TRY IT:
Starting with the first line and ending with the line that holds "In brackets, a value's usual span", repeat the material exactly.

RECORDS TO PROCESS:
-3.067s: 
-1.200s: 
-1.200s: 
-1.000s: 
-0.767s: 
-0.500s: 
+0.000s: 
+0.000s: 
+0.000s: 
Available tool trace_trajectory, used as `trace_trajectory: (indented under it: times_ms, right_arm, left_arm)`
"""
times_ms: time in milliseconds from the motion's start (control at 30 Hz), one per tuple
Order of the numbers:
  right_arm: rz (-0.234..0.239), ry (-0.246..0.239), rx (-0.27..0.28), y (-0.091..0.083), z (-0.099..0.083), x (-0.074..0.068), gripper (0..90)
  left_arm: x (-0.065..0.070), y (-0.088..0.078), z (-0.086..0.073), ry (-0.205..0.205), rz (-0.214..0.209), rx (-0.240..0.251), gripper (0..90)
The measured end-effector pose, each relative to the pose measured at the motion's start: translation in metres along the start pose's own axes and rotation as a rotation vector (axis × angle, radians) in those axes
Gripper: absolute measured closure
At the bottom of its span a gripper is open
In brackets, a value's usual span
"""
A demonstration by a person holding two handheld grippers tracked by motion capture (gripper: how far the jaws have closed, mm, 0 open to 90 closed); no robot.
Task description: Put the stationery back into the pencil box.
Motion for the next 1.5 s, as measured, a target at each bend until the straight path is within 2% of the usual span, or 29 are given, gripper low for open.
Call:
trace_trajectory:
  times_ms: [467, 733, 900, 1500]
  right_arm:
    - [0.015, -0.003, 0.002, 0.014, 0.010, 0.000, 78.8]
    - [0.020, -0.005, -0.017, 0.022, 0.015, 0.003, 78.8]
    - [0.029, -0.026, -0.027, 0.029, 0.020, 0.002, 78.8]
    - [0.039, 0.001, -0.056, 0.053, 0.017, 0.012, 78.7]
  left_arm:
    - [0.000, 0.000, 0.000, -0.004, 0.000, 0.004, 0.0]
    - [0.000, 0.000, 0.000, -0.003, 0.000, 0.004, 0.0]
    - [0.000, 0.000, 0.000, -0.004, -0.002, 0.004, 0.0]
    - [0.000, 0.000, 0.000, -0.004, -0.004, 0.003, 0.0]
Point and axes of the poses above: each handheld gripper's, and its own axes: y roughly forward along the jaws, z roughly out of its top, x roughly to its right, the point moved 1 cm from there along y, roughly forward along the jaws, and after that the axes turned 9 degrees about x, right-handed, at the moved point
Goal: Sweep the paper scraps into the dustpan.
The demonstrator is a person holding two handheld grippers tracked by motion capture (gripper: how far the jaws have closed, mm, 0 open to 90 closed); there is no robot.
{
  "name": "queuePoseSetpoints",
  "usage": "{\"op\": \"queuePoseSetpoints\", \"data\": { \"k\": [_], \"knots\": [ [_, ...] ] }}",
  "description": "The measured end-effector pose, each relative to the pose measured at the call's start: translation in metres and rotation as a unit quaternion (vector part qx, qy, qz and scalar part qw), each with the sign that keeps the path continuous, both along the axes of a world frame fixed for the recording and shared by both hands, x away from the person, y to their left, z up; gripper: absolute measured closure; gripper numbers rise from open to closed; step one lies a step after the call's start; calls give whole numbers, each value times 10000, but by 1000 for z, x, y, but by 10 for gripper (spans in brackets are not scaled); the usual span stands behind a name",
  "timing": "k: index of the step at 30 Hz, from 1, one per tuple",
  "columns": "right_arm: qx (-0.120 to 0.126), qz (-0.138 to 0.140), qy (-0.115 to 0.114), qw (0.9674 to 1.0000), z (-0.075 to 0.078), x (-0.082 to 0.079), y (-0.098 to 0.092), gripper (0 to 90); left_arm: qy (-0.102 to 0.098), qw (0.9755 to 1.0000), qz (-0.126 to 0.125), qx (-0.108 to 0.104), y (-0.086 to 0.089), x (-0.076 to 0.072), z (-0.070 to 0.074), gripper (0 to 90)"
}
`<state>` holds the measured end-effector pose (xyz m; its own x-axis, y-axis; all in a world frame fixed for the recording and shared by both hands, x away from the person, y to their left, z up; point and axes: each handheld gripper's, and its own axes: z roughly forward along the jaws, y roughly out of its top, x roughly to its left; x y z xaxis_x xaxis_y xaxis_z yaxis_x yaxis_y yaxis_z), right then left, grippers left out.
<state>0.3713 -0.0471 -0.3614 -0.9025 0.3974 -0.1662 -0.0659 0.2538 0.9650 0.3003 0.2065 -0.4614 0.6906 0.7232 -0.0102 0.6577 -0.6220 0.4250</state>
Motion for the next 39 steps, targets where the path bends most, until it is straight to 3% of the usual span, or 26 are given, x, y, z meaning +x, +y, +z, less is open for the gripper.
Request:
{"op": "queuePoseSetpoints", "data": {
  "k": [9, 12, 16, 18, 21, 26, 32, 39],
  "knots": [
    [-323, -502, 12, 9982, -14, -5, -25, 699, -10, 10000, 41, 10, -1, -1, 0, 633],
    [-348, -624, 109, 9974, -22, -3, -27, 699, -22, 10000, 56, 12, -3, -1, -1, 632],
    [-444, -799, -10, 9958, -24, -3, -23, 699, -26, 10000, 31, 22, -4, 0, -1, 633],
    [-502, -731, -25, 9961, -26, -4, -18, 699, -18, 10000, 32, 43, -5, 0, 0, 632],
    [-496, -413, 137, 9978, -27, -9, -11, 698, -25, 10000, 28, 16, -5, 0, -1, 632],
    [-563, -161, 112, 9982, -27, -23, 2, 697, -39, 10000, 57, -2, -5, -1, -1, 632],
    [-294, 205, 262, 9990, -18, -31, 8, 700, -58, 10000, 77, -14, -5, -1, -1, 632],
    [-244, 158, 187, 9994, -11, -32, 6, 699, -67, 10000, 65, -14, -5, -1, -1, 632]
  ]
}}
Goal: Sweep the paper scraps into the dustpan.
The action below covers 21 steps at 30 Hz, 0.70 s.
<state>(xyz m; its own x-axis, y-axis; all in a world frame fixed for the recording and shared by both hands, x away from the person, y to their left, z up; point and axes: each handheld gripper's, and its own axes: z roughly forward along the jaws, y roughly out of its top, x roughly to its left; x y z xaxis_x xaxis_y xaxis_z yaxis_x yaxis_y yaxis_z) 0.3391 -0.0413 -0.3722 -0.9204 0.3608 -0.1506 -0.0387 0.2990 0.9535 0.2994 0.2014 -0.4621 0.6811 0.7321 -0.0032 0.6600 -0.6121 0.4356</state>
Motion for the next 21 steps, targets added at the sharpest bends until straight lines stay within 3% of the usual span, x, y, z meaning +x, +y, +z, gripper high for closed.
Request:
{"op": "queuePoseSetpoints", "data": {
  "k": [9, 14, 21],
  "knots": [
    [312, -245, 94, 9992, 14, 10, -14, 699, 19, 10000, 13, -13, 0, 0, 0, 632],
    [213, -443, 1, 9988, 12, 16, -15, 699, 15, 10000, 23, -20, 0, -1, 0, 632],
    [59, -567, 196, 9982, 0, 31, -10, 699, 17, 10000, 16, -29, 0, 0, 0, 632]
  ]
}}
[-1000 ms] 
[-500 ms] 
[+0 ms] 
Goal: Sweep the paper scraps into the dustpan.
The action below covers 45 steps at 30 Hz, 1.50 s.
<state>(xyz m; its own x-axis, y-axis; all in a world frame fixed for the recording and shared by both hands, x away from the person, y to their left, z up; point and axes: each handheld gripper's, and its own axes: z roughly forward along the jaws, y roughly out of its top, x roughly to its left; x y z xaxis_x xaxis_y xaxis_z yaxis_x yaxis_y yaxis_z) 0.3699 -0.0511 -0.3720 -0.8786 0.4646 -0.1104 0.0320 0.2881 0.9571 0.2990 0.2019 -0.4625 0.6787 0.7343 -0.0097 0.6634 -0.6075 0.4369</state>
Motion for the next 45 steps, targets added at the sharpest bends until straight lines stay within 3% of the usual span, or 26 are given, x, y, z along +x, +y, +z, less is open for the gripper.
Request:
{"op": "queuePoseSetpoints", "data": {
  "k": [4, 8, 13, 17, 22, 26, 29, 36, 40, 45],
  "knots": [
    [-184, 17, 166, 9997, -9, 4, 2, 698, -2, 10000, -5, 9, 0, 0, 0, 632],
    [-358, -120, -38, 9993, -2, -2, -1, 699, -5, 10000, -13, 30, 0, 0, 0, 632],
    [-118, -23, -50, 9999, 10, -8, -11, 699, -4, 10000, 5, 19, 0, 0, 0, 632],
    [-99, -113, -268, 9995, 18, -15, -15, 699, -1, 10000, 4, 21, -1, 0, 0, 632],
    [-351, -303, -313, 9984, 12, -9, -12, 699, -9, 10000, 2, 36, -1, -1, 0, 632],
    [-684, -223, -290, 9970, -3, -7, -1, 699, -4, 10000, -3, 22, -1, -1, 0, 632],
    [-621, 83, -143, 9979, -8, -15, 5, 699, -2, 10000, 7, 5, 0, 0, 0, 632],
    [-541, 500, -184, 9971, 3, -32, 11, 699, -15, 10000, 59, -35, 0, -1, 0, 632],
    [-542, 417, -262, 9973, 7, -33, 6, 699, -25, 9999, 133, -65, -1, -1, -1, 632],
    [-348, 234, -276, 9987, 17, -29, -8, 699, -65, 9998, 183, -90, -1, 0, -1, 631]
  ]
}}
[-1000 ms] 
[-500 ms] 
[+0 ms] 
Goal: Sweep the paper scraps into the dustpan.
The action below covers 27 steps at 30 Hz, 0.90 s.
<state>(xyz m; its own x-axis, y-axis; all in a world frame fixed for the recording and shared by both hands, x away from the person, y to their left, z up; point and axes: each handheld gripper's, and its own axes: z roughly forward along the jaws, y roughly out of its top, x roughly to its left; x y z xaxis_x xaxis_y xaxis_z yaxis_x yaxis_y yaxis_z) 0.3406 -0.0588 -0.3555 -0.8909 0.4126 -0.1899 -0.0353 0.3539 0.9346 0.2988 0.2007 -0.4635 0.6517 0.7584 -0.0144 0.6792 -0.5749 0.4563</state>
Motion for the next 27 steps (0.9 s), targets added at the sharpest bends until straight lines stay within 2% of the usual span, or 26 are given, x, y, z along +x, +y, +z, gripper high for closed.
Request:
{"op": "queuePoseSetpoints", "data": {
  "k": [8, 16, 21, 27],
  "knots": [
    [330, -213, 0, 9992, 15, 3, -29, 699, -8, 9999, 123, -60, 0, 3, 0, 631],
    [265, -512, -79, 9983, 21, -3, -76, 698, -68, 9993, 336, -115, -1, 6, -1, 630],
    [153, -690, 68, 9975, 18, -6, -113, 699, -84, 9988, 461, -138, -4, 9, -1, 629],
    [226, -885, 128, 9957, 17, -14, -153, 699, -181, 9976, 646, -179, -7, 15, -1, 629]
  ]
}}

EXERCISE SOLUTION:
-3.067s: 
-1.200s: 
-1.200s: 
-1.000s: 
-0.767s: 
-0.500s: 
+0.000s: 
+0.000s: 
+0.000s: 
Available tool trace_trajectory, used as `trace_trajectory: (indented under it: times_ms, right_arm, left_arm)`
"""
times_ms: time in milliseconds from the motion's start (control at 30 Hz), one per tuple
Order of the numbers:
  right_arm: rz (-0.234..0.239), ry (-0.246..0.239), rx (-0.27..0.28), y (-0.091..0.083), z (-0.099..0.083), x (-0.074..0.068), gripper (0..90)
  left_arm: x (-0.065..0.070), y (-0.088..0.078), z (-0.086..0.073), ry (-0.205..0.205), rz (-0.214..0.209), rx (-0.240..0.251), gripper (0..90)
The measured end-effector pose, each relative to the pose measured at the motion's start: translation in metres along the start pose's own axes and rotation as a rotation vector (axis × angle, radians) in those axes
Gripper: absolute measured closure
At the bottom of its span a gripper is open
In brackets, a value's usual span

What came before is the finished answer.